Credit rescoring can help you qualify for a mortgage
Original Post Date: July 25, 2010
By: Kenneth R. Harney
Reporting from Washington — Call it the great real estate disconnect of 2010: Mortgage rates have been at half-century lows and home prices have stabilized, but applications for mortgages to buy houses have declined most weeks during the last three months, as measured by the Mortgage Bankers Assn.
What’s going on here? Shouldn’t 30-year fixed-rate loans well below 5% be flying off the shelf? Economists say part of the reason is the expiration of the federal home purchase tax credits, which encouraged thousands of buyers to accelerate their transactions — starting with mortgage applications — into the early spring months to qualify for the April 30 contract deadline.
But other key factors are at work: More stringent underwriting standards imposed by private lenders, declining consumer credit scores in the wake of the recession, and rule changes by Fannie Mae, Freddie Mac and the Federal Housing Administration have all combined to make qualifying for a new mortgage more challenging than it has been in years.
Take credit scores. While most lenders have raised the bar on minimally acceptable scores, Fair Isaac Corp., creator of the widely used FICO score, says there has been a deterioration in millions of Americans’ scores during the last two years. More than 25% of all consumers who have active credit files — roughly 43 million people — now have FICO scores of 599 and below. On Fair Isaac’s scale, which runs from 300 (highest risk) to 850 (lowest risk), a 599 score is considered unacceptable by most lenders.
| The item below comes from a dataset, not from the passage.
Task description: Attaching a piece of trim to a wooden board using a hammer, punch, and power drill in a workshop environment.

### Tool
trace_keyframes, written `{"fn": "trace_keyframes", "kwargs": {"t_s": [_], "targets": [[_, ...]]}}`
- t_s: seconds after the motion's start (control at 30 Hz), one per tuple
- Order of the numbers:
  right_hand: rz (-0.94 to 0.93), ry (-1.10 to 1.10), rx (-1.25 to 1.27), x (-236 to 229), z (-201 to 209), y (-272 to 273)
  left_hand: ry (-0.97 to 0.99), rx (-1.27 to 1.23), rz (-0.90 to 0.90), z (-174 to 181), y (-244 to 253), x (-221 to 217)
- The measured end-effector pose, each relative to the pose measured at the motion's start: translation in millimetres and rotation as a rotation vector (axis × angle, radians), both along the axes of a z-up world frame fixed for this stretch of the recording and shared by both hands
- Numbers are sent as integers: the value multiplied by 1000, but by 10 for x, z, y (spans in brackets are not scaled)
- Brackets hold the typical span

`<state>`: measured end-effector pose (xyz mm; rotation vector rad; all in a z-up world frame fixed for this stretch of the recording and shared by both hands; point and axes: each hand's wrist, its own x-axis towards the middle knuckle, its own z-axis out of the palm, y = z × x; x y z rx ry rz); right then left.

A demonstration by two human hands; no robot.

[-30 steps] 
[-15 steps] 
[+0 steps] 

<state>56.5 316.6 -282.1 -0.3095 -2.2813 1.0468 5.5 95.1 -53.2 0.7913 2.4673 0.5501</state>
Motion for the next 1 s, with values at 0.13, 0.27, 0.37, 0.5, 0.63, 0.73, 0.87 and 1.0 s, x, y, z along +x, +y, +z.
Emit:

In fact, since the housing boom went bust, lenders prefer to see minimum scores well into the 700s. Fannie Mae, for instance, gives its best combinations of rates and fees to applicants with 740-or-higher FICO scores.
How can buyers deal with the tougher rules? Tops on the list: Be aware that there are work-arounds and creative solutions to some of the roadblocks. For example, say your credit scores appear too low to qualify for the mortgage you need. Ignore the online and junk-mail “credit repair” come-ons that promise miraculous FICO-score improvements overnight. They are often rip-offs and may not even be legal in some instances.
However, an experienced mortgage broker or retail loan officer can get your credit file into a “rapid rescoring” program that just might get you the legitimate lift you need to qualify. Rapid rescorings performed by independent credit reporting firms — most of them members of the National Credit Reporting Assn. — use procedures approved by the three major credit bureaus to make direct changes to the information contained in credit files.
If there are documented errors in the file, or omissions that are dragging down your scores behind your back, the rescorers connect you, your creditors and the national bureaus — Equifax, Experian and TransUnion — to get the problems fixed. In some cases, rescorers can even spot steps you can take, such as cutting your usage percentage on a particular account, that will boost your score immediately.
Most rescorings take three to five days and cost an average of $30 per “tradeline” or credit account per borrower, says Marty Flynn, president of Credit Communications Inc. in San Ramon, Calif., a credit reporting firm. A typical rescoring costs from $90 to $200. Though extensive rescorings can push FICO scores up dramatically, Flynn said the average increase is more like 25 to 32 points. If you’ve been an irresponsible deadbeat, of course, rescoring your files won’t help much or at all.
Steve Stamets, a loan officer with Union Mortgage Group in Rockville, Md., said rapid rescoring can rack up transaction costs — and even pinch loan officers’ revenue — when an applicant’s scores are being depressed by issues in multiple accounts. One recent applicant had problems with three separate credit tradelines, throwing the entire mortgage application into jeopardy. Straightening them out cost $270.
“We got [the client] above the 620 FICO he needed” to be approved for the mortgages, Stamets said, “but believe me, it took some work.”